En el pequeño edificio de la calle de Gibraltar se montó un servicio de catalogación y represión de cuantos habían defendido la República, que también incluía a los familiares y amigos de los represaliados. Los militantes socialistas, comunistas, anarquistas, sindicalistas, masones y rotarios fueron recogidos en listas que servían para controlar aquellos desafectos con el régimen. Este archivo era consultado por la policía para eliminar a cuantos opositaban a un puesto de funcionario o para negar los avales de buena conducta, necesarios para obtener un puesto de trabajo.

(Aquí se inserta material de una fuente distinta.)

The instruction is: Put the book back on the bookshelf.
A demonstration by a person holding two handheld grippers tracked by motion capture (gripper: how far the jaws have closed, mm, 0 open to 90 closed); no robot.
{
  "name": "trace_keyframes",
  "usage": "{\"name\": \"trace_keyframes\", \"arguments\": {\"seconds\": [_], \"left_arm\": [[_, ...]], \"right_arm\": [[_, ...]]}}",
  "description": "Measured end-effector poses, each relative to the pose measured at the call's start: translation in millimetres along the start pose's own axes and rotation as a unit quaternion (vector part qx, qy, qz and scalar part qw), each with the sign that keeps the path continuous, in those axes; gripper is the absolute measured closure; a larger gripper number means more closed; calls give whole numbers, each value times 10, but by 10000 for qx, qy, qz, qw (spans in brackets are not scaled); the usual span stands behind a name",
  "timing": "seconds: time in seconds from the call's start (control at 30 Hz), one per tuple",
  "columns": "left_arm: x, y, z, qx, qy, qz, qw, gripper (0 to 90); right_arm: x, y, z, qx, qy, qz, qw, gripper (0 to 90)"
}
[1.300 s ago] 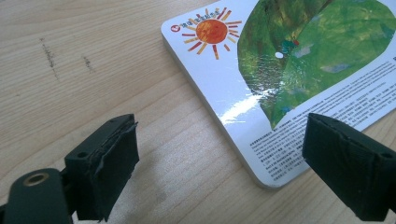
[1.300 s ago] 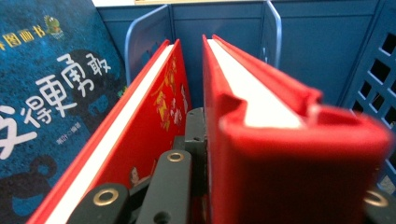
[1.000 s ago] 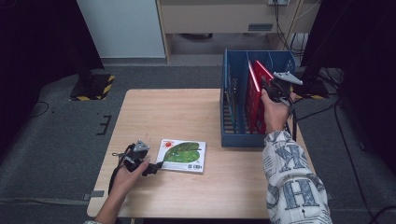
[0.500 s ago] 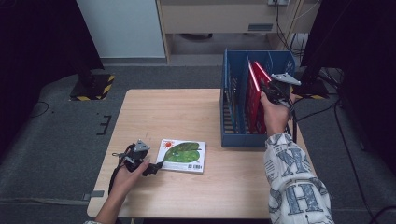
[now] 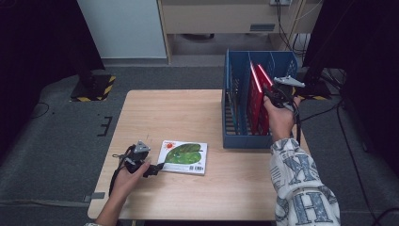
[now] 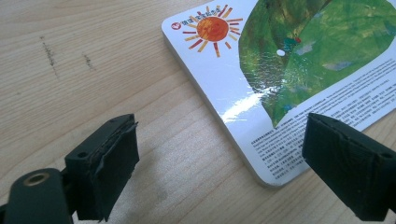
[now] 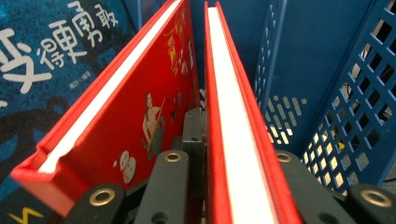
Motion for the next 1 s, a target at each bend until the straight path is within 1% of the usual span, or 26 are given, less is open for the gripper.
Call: {"name": "trace_keyframes", "arguments": {"seconds": [0.17, 0.23, 0.33, 0.5, 0.6, 0.83, 1.0], "left_arm": [[-4, -2, -1, 15, 8, 2, 10000, 102], [2, -5, -10, -14, 28, -7, 10000, 102], [1, -10, -15, -23, 9, -1, 10000, 102], [0, -9, -18, -16, 18, -4, 10000, 102], [3, -10, -15, -16, 8, -1, 10000, 102], [2, -10, -18, -22, 8, -4, 10000, 102], [4, -10, -17, -18, 14, -11, 10000, 102]], "right_arm": [[5, -40, 15, 50, -12, -44, 10000, 765], [10, -58, 25, 75, -86, -65, 9999, 761], [22, -98, 9, 84, -64, -103, 9999, 756], [42, -159, -2, 141, -122, -180, 9997, 739], [46, -188, -37, 100, -66, -271, 9996, 731], [66, -235, -151, 123, -159, -325, 9993, 724], [70, -223, -165, 217, -201, -312, 9991, 733]]}}
Point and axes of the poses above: each handheld gripper's, and its own axes: y roughly forward along the jaws, z roughly out of its underside, x roughly to its left, the point moved 10 cm from there along y, roughly forward along the jaws, and after that the axes turned 2 degrees about -x, right-handed, at the moved point
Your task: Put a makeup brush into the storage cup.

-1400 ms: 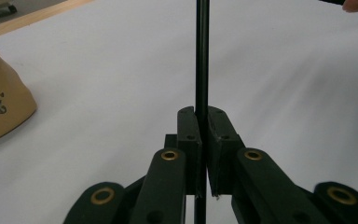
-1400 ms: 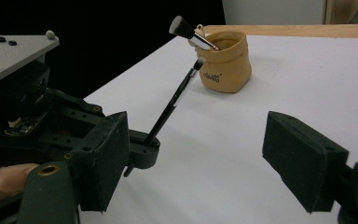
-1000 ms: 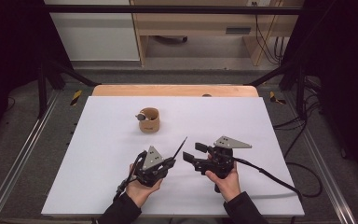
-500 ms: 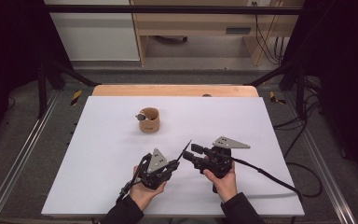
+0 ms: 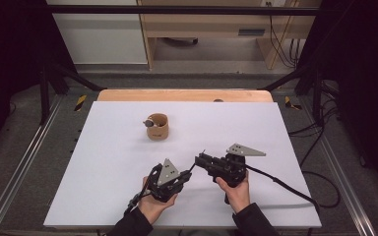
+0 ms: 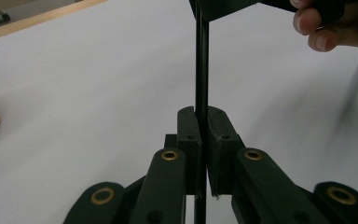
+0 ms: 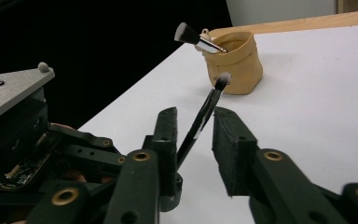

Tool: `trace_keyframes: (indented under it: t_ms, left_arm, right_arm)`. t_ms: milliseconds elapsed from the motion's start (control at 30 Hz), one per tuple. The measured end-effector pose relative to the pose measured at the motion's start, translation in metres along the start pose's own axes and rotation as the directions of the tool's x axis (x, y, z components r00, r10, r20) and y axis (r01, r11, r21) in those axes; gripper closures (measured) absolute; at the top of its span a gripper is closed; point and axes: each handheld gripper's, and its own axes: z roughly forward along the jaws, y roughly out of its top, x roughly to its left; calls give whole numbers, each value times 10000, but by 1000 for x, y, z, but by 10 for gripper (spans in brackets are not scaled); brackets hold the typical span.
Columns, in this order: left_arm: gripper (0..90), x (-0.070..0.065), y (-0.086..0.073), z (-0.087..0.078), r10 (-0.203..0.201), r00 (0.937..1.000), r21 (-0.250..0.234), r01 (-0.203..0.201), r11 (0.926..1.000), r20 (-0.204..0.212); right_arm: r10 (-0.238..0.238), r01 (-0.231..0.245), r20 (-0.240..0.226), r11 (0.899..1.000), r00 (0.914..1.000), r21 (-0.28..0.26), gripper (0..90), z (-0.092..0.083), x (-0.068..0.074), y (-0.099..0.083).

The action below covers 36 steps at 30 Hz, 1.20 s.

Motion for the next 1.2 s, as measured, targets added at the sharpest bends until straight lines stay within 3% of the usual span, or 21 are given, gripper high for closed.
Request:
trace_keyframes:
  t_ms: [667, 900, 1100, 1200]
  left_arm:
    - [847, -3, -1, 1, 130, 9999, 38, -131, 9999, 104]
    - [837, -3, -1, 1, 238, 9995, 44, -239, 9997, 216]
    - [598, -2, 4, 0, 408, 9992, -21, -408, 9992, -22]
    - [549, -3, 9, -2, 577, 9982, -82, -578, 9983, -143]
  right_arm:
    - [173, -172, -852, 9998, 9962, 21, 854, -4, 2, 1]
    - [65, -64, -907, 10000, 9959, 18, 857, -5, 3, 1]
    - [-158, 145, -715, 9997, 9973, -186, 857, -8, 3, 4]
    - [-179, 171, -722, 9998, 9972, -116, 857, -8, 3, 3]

El conflicto que abrió el Gobierno socialista sacó a la superficie la lucha ideológica que durante cuarenta años había estado larvada. Los represores, acantonados en partidos de extrema derecha, vieron en el conflicto del archivo una ocasión magnífica para cuestionar al Gobierno de izquierdas. La oposición, en Salamanca y en Madrid, vio el cielo abierto y se aliaron con el bando nacional.

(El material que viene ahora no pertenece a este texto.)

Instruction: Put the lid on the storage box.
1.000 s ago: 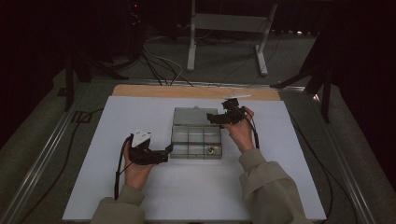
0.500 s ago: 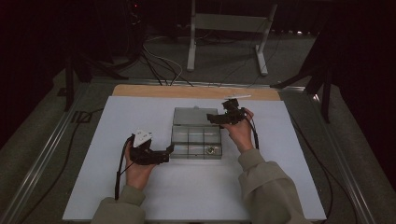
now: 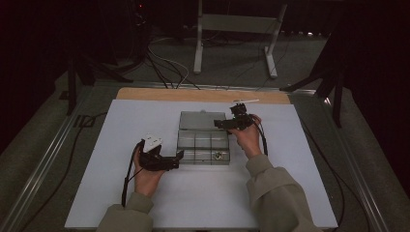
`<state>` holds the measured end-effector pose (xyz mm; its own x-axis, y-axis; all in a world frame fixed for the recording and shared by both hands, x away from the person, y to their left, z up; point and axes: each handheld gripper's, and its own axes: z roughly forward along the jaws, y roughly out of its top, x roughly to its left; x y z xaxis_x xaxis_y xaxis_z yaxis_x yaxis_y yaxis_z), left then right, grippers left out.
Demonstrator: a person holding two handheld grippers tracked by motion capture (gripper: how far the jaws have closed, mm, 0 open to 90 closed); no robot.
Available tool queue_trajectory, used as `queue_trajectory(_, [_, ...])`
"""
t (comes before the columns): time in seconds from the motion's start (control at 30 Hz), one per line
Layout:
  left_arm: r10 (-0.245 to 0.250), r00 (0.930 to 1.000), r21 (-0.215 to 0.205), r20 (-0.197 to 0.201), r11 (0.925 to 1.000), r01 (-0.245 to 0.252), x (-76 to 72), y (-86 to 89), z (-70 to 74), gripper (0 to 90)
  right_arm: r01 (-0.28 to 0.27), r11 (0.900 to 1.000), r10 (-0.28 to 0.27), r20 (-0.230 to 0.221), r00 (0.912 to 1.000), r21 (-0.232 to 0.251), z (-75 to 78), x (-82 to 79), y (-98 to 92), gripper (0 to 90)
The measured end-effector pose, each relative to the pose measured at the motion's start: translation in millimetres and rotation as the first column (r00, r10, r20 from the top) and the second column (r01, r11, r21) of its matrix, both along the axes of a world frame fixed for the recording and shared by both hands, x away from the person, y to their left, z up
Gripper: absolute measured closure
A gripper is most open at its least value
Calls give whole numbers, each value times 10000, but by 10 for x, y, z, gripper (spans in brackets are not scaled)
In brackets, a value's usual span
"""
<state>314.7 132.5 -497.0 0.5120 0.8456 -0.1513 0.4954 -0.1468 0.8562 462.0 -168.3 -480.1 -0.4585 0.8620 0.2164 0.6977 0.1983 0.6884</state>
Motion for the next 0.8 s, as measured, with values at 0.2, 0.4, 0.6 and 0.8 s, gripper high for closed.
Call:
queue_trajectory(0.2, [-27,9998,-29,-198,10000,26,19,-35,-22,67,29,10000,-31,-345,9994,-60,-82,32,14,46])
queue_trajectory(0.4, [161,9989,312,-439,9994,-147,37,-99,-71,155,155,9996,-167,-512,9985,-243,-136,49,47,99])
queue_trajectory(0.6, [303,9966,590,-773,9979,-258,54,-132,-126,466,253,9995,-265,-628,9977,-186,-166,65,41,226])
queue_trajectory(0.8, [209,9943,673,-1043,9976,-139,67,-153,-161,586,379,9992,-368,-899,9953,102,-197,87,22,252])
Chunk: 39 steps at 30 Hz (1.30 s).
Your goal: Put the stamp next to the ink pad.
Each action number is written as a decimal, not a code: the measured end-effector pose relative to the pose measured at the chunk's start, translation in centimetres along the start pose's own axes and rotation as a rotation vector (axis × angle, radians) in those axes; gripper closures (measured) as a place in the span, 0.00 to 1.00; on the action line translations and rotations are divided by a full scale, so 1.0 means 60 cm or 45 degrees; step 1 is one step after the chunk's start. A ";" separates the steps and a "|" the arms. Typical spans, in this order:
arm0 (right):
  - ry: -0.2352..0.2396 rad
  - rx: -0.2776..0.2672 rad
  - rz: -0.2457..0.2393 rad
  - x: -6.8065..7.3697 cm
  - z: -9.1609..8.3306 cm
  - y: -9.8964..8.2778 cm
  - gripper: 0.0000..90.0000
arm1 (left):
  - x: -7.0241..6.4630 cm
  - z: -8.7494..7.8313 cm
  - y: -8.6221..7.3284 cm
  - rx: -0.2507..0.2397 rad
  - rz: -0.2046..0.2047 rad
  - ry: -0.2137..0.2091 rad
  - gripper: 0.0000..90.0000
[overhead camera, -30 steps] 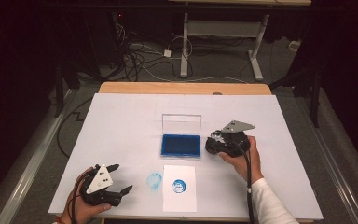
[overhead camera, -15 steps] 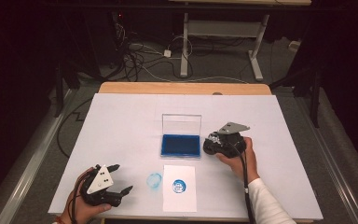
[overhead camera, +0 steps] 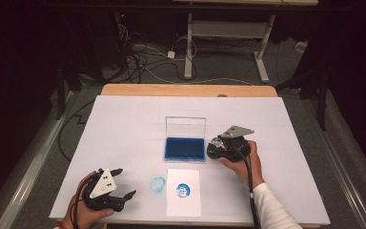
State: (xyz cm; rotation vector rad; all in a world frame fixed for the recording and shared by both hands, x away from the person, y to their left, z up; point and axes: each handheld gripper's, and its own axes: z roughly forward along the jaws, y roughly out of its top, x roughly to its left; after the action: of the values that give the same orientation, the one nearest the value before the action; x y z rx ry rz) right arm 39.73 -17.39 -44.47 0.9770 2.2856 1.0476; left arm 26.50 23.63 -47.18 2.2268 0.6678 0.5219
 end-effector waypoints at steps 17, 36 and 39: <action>-0.035 -0.133 -0.038 0.005 -0.046 0.023 0.35 | -0.002 -0.001 0.002 -0.002 -0.001 0.006 0.18; -0.091 -0.256 -0.130 0.019 -0.121 0.034 0.29 | -0.002 0.000 0.003 0.001 0.002 0.008 0.18; -0.082 -0.260 -0.145 0.023 -0.131 0.033 0.29 | -0.002 0.000 0.003 0.004 0.003 0.007 0.18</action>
State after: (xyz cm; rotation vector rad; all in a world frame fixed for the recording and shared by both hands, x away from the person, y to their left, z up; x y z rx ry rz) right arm 34.69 -19.12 -38.18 0.7783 2.1069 1.1570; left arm 26.44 23.45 -47.08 2.2296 0.6696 0.5287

Para ellos era muy sencillo hacer oposición, bastaba con sacar el señuelo de los catalanes y su separatismo, y recurrir a la idea de que nos llevaban el archivo para que inmediatamente el de San Ambrosio pasara a ser tan importante como la Universidad y, desde luego, más que el conjunto de las catedrales.

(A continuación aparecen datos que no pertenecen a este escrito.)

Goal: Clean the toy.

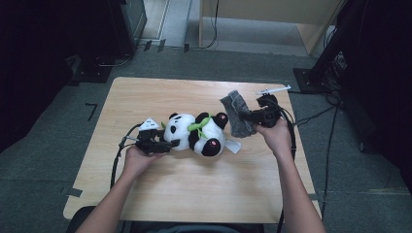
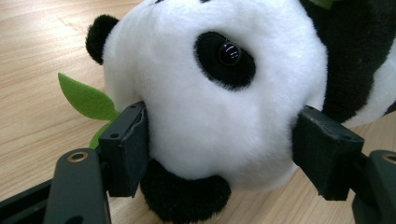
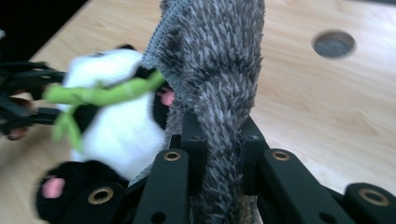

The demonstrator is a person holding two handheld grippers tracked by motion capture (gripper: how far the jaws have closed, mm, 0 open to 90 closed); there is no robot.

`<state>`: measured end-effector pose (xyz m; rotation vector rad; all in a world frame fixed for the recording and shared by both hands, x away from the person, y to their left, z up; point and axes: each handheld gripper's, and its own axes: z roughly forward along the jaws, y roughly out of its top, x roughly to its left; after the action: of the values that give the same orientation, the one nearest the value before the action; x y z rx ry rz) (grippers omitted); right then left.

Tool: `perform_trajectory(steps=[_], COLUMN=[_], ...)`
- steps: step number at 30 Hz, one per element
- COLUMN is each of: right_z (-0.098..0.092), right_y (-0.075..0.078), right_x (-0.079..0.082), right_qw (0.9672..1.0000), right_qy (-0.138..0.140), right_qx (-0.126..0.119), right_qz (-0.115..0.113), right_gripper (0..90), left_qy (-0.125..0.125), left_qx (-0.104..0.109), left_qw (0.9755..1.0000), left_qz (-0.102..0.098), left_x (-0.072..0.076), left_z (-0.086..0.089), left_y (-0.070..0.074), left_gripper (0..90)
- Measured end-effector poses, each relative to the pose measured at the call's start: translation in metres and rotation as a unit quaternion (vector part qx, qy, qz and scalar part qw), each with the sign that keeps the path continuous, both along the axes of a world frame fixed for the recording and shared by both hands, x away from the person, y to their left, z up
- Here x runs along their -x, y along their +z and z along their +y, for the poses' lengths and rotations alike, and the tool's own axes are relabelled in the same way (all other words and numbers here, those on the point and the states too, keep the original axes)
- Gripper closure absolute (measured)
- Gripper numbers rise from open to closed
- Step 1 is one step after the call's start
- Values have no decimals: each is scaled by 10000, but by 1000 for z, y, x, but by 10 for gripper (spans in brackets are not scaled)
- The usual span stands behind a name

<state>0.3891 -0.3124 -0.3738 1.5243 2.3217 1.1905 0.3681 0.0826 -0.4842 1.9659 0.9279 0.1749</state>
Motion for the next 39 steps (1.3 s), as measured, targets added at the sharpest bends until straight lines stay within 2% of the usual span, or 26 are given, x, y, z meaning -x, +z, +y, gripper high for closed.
perform_trajectory(steps=[4,7,10,13,17,21,26,28,39], right_z=[20,39,58,74,87,91,86,83,68], right_y=[13,16,10,-1,-14,-25,-36,-38,-45], right_x=[5,6,3,-1,-5,-8,-4,-2,4], right_qw=[9993,9980,9968,9951,9936,9931,9938,9940,9948], right_qy=[300,557,759,961,1094,1122,1088,1086,1009], right_qx=[-60,-41,25,176,286,312,236,159,154], right_qz=[-193,-285,-263,-130,37,132,24,23,20], right_gripper=[790,789,789,788,788,782,781,782,783], left_qy=[10,31,42,28,28,44,52,46,71], left_qx=[11,35,47,28,14,-28,-131,-148,-158], left_qw=[10000,10000,10000,10000,10000,10000,9999,9999,9998], left_qz=[7,23,35,28,21,17,33,43,79], left_x=[0,0,-1,0,0,0,1,1,0], left_z=[0,0,0,0,0,-1,-3,-3,-3], left_y=[0,0,1,1,0,0,2,2,3], left_gripper=[254,253,254,255,255,261,303,315,340])
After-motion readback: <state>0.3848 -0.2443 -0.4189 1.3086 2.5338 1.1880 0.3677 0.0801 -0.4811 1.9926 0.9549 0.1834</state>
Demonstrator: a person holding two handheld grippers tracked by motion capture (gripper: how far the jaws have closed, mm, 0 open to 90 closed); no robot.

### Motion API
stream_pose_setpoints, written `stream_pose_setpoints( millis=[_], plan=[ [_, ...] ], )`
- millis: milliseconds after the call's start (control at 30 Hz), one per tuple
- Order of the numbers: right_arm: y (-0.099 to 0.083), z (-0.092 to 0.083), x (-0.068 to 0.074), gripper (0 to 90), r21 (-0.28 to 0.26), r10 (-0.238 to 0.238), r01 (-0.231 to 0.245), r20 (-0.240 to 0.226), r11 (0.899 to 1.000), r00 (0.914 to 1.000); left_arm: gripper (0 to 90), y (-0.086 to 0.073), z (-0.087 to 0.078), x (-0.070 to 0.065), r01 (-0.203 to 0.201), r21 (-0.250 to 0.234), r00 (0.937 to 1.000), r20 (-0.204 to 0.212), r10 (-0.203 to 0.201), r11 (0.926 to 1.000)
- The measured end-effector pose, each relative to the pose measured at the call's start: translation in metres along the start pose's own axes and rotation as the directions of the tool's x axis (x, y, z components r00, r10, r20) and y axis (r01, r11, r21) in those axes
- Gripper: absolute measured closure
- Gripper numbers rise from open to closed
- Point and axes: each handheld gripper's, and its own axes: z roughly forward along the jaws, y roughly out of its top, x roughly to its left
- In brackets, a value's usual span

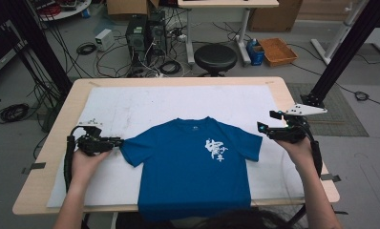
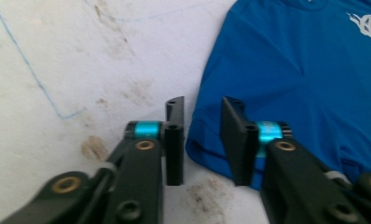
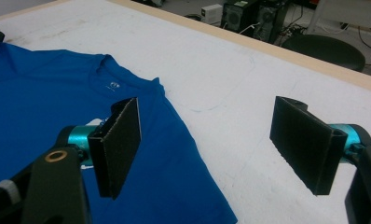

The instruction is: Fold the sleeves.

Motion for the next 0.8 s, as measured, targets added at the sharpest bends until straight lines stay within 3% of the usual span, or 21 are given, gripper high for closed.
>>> stream_pose_setpoints(
  millis=[100, 367, 433, 500, 567, 600, 633, 667, 700, 767, 800],
  plan=[
    [0.0, 0.0, 0.0, 24.6, 0.001, -0.005, 0.005, -0.001, 1.0, 1.0, 87.1, 0.0, 0.0, -0.001, -0.006, -0.005, 0.9999, 0.01, 0.006, 1.0],
    [0.001, -0.001, 0.001, 24.7, 0.003, -0.005, 0.005, -0.004, 1.0, 1.0, 88.0, 0.003, -0.006, -0.006, 0.011, -0.061, 0.9983, 0.058, -0.008, 0.998],
    [0.002, -0.002, 0.001, 24.7, 0.0, -0.007, 0.007, -0.002, 1.0, 1.0, 88.0, 0.009, -0.01, -0.015, 0.022, -0.102, 0.9927, 0.12, -0.01, 0.9946],
    [0.002, -0.003, 0.001, 24.7, -0.001, -0.004, 0.004, 0.0, 1.0, 1.0, 88.1, 0.014, -0.013, -0.024, 0.024, -0.115, 0.988, 0.154, -0.006, 0.9931],
    [0.002, -0.003, 0.001, 24.8, -0.002, -0.01, 0.01, 0.0, 1.0, 0.9999, 88.2, 0.017, -0.015, -0.029, 0.021, -0.125, 0.9866, 0.163, -0.001, 0.992],
    [0.003, -0.003, 0.002, 24.7, -0.001, -0.011, 0.011, 0.0, 1.0, 0.9999, 88.2, 0.022, -0.015, -0.039, 0.034, -0.155, 0.9807, 0.196, -0.003, 0.9873],
    [0.003, -0.003, 0.002, 24.8, -0.004, -0.017, 0.017, -0.002, 1.0, 0.9999, 88.2, 0.022, -0.015, -0.039, 0.034, -0.155, 0.9807, 0.196, -0.003, 0.9873],
    [0.004, -0.004, 0.002, 24.8, -0.002, -0.019, 0.019, -0.003, 1.0, 0.9998, 88.2, 0.028, -0.014, -0.049, 0.042, -0.164, 0.9735, 0.229, -0.003, 0.9856],
    [0.004, -0.004, 0.002, 24.7, -0.006, -0.02, 0.02, -0.004, 1.0, 0.9998, 88.2, 0.028, -0.014, -0.049, 0.042, -0.164, 0.9735, 0.229, -0.003, 0.9856],
    [0.004, -0.004, 0.001, 24.7, -0.006, -0.018, 0.018, -0.005, 1.0, 0.9998, 88.2, 0.036, -0.008, -0.066, 0.039, -0.162, 0.9653, 0.261, 0.005, 0.9861],
    [0.003, -0.004, 0.001, 24.8, -0.002, -0.013, 0.013, -0.003, 1.0, 0.9999, 88.2, 0.036, -0.008, -0.066, 0.039, -0.162, 0.9653, 0.261, 0.005, 0.9861]
  ],
)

Al llegar a Salamanca desde Barcelona me reuní con los concejales y los responsables del partido para decidir qué hacíamos. Estaba indignado, nadie del Gobierno nos había comunicado sus intenciones antes ni después de tomar la decisión. Me manifesté claramente en contra de la salida de los papeles y aposté fuerte. Dije alto y claro que no lo iba a permitir, y que para que el Gobierno tuviera legitimidad para entregar los papeles a Cataluña, debía permitirlo el parlamento mediante ley. Solo así obedeceríamos como demócratas la orden.
La cosa fue a más, La derecha durante años hinchaba el tema, sus medios dedicaban horas y horas a hablar del asunto, y los contertulios de radio y televisión retorcían una y otra vez los razonamientos de unos y otros. La cosa en Cataluña tomaba un cariz reivindicativo. La cuestión fue de mal en peor, ya que en menos que canta un gallo tuvimos montado la guerra dialéctica de las dos Españas, y la Corporación socialista de Salamanca se vio en medio de la batalla sin comerlo ni beberlo.
Los humoristas catalanes hacían mofa de los salmantinos, entre ellos de su alcalde, y los salmantinos insultaban en la calle y en los bares a los catalanes. Todo lo que habíamos ganado dialogando en la transición se vino abajo.